Paul Trillo, Director
As great as Sora is at generating things that appear real - what excites us is its ability to make things that are totally surreal.
shy kids
Sora has opened up the potential to bring to life ideas I've had for years, ideas that were previously technically impossible,” she states. “The ability to rapidly conceptualize at such a high level of quality is not only challenging my creative process but also helping me evolve in storytelling. It's enabling me to translate my imagination with fewer technical constraints.
Josephine Miller, Creative Director, Oraar Studio
These three quotes all tell a similar story: creative experimentation versus reproductions of reality. On the flipside, what’s implied by these quotes is what we have noted above already: Sora makes a lot of easily spotted mistakes working with realistic assets.

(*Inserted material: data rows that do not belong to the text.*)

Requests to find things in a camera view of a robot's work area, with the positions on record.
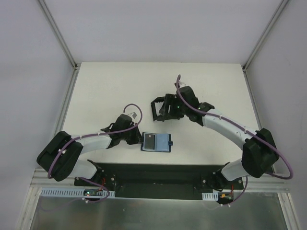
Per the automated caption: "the black card tray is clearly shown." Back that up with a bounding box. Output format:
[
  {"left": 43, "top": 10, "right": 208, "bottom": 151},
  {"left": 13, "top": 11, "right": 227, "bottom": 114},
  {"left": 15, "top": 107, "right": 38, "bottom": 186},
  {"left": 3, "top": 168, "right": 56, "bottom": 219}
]
[{"left": 151, "top": 94, "right": 185, "bottom": 122}]

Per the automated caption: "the black VIP credit card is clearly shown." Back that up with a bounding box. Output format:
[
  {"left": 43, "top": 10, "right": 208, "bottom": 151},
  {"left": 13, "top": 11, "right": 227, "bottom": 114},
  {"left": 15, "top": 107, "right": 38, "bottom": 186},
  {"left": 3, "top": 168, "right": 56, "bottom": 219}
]
[{"left": 143, "top": 134, "right": 155, "bottom": 150}]

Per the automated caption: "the blue leather card holder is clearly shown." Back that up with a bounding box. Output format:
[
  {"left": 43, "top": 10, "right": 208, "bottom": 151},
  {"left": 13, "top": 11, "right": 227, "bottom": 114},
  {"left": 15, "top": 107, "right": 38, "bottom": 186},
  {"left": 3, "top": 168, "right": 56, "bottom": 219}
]
[{"left": 141, "top": 132, "right": 173, "bottom": 152}]

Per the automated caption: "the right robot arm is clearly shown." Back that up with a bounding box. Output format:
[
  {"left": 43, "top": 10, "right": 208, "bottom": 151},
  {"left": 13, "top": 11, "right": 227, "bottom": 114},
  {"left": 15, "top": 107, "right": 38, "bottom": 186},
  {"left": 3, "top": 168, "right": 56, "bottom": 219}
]
[{"left": 152, "top": 86, "right": 279, "bottom": 190}]

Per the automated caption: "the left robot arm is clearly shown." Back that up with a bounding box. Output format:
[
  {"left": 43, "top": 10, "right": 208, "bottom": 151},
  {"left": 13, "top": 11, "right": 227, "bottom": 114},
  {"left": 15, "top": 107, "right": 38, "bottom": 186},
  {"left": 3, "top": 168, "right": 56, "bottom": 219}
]
[{"left": 36, "top": 112, "right": 142, "bottom": 186}]

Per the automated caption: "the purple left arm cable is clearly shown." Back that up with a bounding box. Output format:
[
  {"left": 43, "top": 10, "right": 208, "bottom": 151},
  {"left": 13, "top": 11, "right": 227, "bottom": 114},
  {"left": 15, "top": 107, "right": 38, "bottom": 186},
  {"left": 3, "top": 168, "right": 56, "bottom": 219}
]
[{"left": 39, "top": 103, "right": 144, "bottom": 213}]

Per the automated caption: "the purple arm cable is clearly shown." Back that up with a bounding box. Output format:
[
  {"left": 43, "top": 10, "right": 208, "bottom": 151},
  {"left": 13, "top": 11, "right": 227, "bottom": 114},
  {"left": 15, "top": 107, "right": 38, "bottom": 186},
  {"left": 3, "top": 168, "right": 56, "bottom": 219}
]
[
  {"left": 175, "top": 74, "right": 295, "bottom": 210},
  {"left": 39, "top": 103, "right": 144, "bottom": 213}
]

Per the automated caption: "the right white cable duct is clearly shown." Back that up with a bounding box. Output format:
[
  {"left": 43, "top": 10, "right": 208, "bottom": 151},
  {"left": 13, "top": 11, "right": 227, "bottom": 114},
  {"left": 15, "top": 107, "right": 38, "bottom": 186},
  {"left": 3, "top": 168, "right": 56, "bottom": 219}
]
[{"left": 201, "top": 192, "right": 219, "bottom": 201}]

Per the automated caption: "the white cable duct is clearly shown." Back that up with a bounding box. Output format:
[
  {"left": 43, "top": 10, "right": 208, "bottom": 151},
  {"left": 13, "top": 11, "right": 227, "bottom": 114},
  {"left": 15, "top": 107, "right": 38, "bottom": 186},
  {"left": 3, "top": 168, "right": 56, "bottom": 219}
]
[
  {"left": 41, "top": 188, "right": 116, "bottom": 198},
  {"left": 201, "top": 192, "right": 219, "bottom": 201}
]

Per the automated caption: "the left white cable duct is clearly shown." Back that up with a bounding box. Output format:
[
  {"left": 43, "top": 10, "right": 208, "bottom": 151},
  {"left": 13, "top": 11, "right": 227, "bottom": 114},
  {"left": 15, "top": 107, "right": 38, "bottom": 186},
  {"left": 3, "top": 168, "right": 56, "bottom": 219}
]
[{"left": 41, "top": 188, "right": 116, "bottom": 198}]

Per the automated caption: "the aluminium front rail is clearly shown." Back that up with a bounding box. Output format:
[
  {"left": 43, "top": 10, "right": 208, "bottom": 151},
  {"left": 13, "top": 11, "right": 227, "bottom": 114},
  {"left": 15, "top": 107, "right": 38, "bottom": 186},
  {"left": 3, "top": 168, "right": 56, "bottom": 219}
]
[{"left": 30, "top": 168, "right": 290, "bottom": 193}]

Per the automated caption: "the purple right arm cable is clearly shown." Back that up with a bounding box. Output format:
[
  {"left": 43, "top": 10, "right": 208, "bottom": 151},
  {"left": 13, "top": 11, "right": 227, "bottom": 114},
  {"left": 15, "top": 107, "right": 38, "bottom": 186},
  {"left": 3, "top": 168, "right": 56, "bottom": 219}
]
[{"left": 175, "top": 74, "right": 295, "bottom": 210}]

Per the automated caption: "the left aluminium frame post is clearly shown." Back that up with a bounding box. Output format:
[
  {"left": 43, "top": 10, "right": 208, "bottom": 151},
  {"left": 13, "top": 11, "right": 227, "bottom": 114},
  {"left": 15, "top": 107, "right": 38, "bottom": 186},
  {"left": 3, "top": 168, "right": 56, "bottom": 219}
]
[{"left": 36, "top": 0, "right": 78, "bottom": 69}]

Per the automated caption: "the aluminium frame post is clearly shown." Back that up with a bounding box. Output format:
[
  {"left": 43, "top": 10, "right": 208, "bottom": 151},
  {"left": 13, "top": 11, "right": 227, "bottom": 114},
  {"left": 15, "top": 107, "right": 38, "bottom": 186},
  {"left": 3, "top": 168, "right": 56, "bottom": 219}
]
[
  {"left": 242, "top": 0, "right": 291, "bottom": 72},
  {"left": 36, "top": 0, "right": 78, "bottom": 69}
]

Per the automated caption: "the right aluminium frame post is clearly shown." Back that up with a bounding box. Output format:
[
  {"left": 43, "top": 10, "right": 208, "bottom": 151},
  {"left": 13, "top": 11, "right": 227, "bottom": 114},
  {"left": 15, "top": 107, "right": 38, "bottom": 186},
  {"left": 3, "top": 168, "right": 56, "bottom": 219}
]
[{"left": 242, "top": 0, "right": 291, "bottom": 72}]

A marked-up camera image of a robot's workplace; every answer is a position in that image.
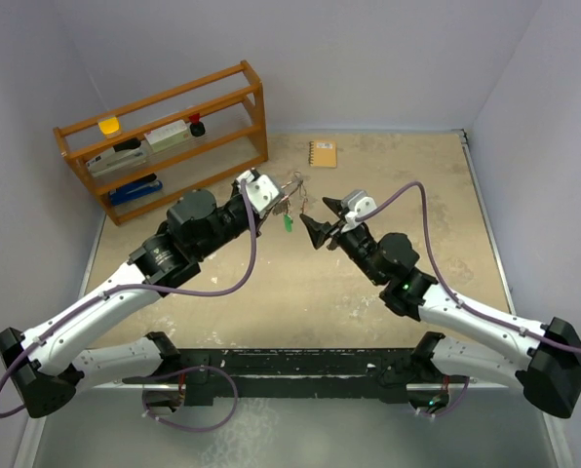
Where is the white box on shelf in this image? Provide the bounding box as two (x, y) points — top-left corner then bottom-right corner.
(144, 120), (190, 152)

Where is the brown spiral notebook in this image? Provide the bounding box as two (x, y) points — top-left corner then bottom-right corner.
(308, 140), (337, 169)

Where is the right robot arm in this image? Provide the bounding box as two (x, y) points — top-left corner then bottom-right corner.
(300, 192), (581, 419)

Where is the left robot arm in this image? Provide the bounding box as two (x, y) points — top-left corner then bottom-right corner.
(0, 172), (283, 418)

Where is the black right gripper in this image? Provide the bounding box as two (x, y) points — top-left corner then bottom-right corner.
(300, 196), (385, 285)

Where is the yellow sticky note pad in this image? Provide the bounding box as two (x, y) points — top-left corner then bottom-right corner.
(97, 115), (122, 138)

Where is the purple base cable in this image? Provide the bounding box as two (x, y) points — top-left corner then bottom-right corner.
(141, 360), (241, 432)
(414, 370), (473, 421)

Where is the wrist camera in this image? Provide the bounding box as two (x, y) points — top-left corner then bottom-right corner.
(235, 168), (285, 217)
(341, 190), (377, 232)

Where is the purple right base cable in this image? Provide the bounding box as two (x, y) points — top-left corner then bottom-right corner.
(414, 370), (473, 421)

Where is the white black stapler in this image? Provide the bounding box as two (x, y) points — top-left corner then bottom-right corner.
(86, 140), (151, 177)

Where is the blue stapler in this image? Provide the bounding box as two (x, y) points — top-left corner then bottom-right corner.
(109, 174), (163, 206)

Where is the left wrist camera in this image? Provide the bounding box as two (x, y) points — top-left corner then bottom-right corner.
(235, 168), (285, 217)

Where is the large silver keyring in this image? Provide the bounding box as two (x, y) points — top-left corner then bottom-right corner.
(272, 171), (308, 215)

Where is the green plastic key tag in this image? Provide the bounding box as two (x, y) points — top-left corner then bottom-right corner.
(284, 214), (293, 233)

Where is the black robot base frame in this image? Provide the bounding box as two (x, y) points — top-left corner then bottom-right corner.
(124, 347), (465, 406)

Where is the orange wooden shelf rack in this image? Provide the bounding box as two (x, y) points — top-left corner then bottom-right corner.
(54, 60), (268, 226)

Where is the black red stamp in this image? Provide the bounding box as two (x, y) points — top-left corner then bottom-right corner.
(188, 113), (206, 137)

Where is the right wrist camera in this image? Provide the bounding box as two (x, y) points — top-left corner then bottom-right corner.
(341, 190), (377, 232)

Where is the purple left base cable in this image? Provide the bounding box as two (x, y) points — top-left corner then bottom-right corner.
(141, 360), (241, 432)

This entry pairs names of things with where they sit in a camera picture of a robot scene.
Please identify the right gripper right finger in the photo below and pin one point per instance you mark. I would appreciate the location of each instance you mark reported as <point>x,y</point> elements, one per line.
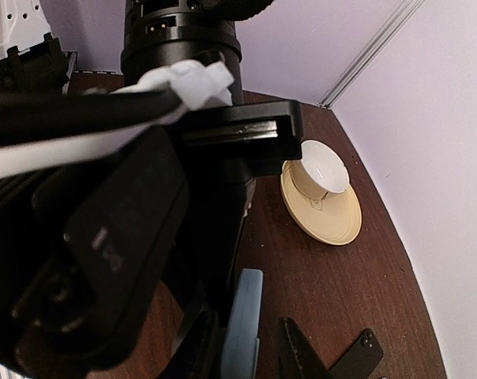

What can we extrapolate as potential uses for Sora, at least initially?
Creative experimentation, as noted above
Typical licensed b-roll footage
Advanced storyboarding
Attention grabbing visuals. Sora will be highly useful to quickly create unique, unexpected subjects. Not every video production needs to be a cinematic masterpiece that is part of an amazing artistic narrative.
What’s missing
Let’s first hear from the OpenAI Sora team, as featured on Waveform:
Noteable timestamps:
7:00 - The Sora team says that are looking into allowing for more controls over generation vs simple text prompts
12:00 - The Sora team talks a bit more about tools
Tooling is the biggest missing ingredient in my mind. But then the question becomes, does OpenAI have the resources and expertise to build a suite of powerful and nuanced controls to allow for true generative control? And if not, will the model allow for interoperability so that other parties can develop a tooling ecosystem around Sora? This could potentially exist in the same way that tooling has cropped up around Stable Diffusion (and is missing from OpenAI’s Dall-e) for image generation, but that would require deeper options for integration besides a basic API. Without answers here, consistency issues seem impossible to overcome, even if generation quality continues to improve. Use cases will necessarily be limited.
What’s next
Let me reiterate that Sora is an amazing accomplishment and looks like it really is a major step forward for foundational video generation models. With that being said, I think it’s clear that between the inherent drawbacks of the model by the way of its architecture and the lack of powerful and fine grained controls, Sora will not replace the vast majority of video generation tasks. At least not right away and not just by itself. In the same way that agents and tooling are likely the path forward for best leveraging text and image generation models, similar advances will be required for video as well. In the immediate term, even far inferior open models with burgeoning tooling could offer more practial utility than Sora’s superior raw generation capabilities.